• Task statement: Please tell how many of the lines below contain "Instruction", using only a number.
(Dataset content begins)
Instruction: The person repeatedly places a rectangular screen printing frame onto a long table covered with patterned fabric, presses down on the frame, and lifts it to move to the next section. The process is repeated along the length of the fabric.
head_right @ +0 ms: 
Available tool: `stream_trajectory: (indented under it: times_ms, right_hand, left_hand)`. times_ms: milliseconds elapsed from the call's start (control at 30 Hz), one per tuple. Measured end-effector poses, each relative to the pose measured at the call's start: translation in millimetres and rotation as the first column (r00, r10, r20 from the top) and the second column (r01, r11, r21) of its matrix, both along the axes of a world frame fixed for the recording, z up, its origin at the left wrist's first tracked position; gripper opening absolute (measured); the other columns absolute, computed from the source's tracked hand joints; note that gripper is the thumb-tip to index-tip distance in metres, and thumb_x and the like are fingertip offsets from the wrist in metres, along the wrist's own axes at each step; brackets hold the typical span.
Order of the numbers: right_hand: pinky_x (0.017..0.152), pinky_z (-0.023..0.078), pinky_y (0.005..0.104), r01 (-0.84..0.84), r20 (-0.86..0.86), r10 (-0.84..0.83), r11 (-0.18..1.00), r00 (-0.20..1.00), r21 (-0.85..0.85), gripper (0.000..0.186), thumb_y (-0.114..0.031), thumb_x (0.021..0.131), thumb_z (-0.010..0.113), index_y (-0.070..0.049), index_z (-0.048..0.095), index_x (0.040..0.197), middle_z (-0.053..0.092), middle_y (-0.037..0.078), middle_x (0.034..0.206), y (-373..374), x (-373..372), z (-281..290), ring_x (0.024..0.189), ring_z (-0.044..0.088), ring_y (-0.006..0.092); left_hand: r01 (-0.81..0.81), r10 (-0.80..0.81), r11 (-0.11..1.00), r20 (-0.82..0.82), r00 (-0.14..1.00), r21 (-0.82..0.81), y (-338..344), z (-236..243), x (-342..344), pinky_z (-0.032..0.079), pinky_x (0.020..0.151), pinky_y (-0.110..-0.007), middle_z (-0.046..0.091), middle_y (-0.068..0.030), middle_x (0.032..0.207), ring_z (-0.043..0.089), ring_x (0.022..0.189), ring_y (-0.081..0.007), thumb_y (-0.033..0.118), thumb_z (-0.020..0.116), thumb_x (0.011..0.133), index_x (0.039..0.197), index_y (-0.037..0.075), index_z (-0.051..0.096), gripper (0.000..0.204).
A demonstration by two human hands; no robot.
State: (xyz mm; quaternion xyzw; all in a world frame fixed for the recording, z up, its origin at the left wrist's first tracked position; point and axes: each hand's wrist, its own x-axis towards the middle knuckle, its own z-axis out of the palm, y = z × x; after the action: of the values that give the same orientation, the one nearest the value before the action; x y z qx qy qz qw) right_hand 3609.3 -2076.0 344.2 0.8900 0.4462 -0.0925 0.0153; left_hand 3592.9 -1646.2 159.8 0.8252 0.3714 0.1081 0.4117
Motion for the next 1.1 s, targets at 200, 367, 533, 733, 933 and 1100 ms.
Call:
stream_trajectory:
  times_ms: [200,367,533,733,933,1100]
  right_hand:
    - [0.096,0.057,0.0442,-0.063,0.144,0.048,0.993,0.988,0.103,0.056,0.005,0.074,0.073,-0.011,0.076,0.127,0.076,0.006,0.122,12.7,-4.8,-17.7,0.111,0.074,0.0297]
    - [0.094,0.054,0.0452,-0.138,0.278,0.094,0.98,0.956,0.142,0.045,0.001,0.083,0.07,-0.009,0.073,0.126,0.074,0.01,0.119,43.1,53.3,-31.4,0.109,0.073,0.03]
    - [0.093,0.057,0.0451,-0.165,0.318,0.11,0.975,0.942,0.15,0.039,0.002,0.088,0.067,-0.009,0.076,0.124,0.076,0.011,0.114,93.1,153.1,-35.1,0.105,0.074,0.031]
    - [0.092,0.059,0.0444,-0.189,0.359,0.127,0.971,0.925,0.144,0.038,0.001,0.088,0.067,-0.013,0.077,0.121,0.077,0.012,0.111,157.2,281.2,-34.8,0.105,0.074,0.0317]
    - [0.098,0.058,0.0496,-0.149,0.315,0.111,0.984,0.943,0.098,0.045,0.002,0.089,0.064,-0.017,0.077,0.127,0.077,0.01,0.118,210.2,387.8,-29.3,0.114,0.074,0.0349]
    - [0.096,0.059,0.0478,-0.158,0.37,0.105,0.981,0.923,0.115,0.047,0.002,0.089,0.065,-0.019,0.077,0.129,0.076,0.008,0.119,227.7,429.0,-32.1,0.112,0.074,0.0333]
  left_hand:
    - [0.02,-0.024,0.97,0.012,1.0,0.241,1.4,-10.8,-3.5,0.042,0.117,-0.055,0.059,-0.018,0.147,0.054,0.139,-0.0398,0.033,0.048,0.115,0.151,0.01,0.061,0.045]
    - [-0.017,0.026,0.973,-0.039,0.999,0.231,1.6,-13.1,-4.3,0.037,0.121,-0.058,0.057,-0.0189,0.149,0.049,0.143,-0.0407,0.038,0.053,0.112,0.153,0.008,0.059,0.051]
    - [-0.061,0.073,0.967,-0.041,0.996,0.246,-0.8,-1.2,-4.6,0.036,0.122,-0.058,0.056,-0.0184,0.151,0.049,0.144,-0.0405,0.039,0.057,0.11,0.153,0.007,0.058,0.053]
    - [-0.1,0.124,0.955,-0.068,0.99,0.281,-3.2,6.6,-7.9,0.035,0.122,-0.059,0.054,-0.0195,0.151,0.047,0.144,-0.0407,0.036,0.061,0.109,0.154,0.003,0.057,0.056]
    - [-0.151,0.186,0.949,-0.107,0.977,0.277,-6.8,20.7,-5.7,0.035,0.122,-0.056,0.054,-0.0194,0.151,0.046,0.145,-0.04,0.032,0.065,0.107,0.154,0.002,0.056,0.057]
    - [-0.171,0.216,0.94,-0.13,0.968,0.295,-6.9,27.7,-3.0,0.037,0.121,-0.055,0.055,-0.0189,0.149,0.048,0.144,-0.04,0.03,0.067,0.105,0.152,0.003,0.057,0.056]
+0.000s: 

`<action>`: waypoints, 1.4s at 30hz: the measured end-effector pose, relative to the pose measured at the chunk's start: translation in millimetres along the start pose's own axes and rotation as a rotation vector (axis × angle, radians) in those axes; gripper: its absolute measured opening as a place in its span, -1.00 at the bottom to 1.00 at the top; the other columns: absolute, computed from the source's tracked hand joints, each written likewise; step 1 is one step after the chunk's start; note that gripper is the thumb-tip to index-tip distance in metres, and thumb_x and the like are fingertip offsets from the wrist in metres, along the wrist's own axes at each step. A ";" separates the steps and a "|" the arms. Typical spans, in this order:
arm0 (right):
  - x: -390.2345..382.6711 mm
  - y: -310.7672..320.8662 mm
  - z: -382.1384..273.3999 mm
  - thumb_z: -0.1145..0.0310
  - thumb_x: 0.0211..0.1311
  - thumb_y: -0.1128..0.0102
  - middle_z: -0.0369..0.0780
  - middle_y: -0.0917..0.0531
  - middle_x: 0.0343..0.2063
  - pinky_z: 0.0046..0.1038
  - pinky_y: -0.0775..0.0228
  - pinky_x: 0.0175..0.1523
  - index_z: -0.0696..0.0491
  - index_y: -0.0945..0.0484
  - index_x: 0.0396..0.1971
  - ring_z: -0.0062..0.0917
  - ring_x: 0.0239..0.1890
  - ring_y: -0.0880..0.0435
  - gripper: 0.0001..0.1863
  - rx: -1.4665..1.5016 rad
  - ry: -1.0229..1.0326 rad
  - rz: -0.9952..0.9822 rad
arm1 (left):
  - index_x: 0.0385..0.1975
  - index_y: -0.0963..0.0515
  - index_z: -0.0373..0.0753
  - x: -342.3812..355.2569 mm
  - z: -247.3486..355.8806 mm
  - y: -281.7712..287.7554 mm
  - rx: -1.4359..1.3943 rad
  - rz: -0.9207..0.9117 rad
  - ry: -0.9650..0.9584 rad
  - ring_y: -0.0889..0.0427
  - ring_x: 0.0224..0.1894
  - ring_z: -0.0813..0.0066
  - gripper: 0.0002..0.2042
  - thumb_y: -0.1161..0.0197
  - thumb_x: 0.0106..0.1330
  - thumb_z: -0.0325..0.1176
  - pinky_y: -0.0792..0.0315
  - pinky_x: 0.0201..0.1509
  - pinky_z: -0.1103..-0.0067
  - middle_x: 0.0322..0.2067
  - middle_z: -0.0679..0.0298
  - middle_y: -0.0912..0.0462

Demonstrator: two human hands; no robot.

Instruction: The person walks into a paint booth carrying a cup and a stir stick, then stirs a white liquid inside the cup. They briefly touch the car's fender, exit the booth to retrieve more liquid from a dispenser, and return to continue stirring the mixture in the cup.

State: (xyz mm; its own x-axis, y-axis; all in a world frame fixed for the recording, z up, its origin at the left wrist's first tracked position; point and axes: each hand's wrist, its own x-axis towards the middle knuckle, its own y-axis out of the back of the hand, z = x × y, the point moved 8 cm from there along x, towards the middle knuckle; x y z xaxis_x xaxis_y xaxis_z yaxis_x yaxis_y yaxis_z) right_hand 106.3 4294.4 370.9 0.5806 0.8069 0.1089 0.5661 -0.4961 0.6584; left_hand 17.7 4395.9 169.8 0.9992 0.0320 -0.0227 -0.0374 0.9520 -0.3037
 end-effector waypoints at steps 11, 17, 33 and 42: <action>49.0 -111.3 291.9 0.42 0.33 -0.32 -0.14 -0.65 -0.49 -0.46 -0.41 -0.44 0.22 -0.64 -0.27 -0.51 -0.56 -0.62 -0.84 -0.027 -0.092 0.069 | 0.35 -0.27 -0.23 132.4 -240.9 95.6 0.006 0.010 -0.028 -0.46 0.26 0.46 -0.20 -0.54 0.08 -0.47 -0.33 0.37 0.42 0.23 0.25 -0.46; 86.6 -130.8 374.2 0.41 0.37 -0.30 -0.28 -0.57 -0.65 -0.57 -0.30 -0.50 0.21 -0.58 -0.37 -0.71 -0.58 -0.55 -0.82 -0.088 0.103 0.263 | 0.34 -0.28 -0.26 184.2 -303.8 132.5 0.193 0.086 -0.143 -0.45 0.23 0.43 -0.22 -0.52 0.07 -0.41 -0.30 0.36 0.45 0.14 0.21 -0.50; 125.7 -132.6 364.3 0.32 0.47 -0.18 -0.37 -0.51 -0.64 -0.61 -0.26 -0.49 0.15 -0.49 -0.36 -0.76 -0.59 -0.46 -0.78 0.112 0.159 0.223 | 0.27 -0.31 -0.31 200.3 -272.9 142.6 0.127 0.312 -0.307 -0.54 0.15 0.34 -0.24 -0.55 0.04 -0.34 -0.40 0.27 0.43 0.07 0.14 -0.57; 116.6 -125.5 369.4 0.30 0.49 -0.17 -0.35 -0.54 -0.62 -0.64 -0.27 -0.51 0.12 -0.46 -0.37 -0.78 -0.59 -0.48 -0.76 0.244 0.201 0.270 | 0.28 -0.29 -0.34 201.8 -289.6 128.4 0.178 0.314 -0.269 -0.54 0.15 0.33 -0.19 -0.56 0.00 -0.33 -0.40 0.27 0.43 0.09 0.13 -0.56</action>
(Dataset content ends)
• Expected output: 2